* **TASK**: Starting with the first line and ending with the last, transcribe the data exactly.

* **DATASET SECTION**:
------------------------------

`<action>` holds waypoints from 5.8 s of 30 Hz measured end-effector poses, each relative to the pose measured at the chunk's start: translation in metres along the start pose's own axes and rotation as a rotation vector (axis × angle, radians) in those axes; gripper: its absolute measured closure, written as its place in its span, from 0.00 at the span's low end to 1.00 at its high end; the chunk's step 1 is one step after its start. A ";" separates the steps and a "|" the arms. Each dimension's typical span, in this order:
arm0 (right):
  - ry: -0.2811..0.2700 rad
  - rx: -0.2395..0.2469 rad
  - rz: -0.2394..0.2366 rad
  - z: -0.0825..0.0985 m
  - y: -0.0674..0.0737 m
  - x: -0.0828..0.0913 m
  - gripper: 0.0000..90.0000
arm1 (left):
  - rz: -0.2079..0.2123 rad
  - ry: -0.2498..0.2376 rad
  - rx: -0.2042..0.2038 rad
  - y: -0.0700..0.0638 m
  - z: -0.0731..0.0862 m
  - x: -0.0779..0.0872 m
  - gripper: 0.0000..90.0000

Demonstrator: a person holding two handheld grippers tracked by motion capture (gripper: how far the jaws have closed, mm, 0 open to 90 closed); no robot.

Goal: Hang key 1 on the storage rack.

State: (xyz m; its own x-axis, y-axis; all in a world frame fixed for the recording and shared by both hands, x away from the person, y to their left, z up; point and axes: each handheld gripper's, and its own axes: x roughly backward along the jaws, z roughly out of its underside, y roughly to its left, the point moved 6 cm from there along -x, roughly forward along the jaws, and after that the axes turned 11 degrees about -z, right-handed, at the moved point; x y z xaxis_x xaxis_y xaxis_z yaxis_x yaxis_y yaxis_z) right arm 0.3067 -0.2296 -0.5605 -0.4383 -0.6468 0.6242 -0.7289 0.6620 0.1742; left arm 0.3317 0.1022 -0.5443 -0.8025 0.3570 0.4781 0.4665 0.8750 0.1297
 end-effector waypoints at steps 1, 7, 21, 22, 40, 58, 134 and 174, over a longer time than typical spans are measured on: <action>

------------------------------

* **ANSWER TO THIS PROBLEM**:
`<action>` holds waypoints from 5.8 s of 30 Hz measured end-effector poses, each relative to the pose measured at the chunk's start: translation in metres along the start pose's own axes and rotation as a rotation vector (axis × angle, radians) in those axes; gripper: its absolute measured closure, written as its place in its span, from 0.00 at the span's low end to 1.00 at its high end; the chunk's step 1 is one step after its start. A ";" separates the steps and a "|" the arms. Each dimension's typical span, in this order:
arm0 (right):
  - ry: -0.2811..0.2700 rad
  - rx: -0.2395..0.2469 rad
  - rz: -0.2394..0.2366 rad
  - z: -0.0825..0.0985 m
  - y: -0.0674..0.0737 m
  - x: -0.0828..0.0913 m
  - gripper: 0.0000..90.0000
arm1 (left):
  - rz: -0.2079..0.2123 rad
  - ry: -0.2498..0.2376 rad
  - rx: -0.2042..0.2038 rad
  - y: -0.0700..0.0638 m
  - z: -0.0731..0.0862 m
  - x: -0.0779..0.0872 m
  - gripper: 0.0000..90.0000

Demonstrator: a person holding two handheld grippers tracked by motion capture (gripper: how far the jaws have closed, mm, 0 open to 90 closed); no robot.

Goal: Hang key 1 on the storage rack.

State: (xyz m; its own x-axis, y-axis; all in a world frame fixed for the recording and shared by both hands, x away from the person, y to their left, z up; point and axes: each handheld gripper's, and its own axes: x roughly backward along the jaws, z roughly out of its underside, y roughly to its left, the point moved 6 cm from there along -x, roughly forward along the jaws, and after that the axes turned 11 degrees about -z, right-handed, at the moved point; x y z xaxis_x xaxis_y xaxis_z yaxis_x yaxis_y yaxis_z) right arm 0.3067 -0.2296 -0.5605 -0.4383 -0.6468 0.6242 -0.7289 0.6620 0.1742; left arm 0.3317 0.1022 -0.5443 -0.8025 0.3570 0.4781 0.4665 0.8750 0.1297
 end-effector waypoints at steps 1, 7, 21, 22, 40, 58, 134 and 174, over a longer time than typical spans are measured on: <action>

The exercise ends with this answer.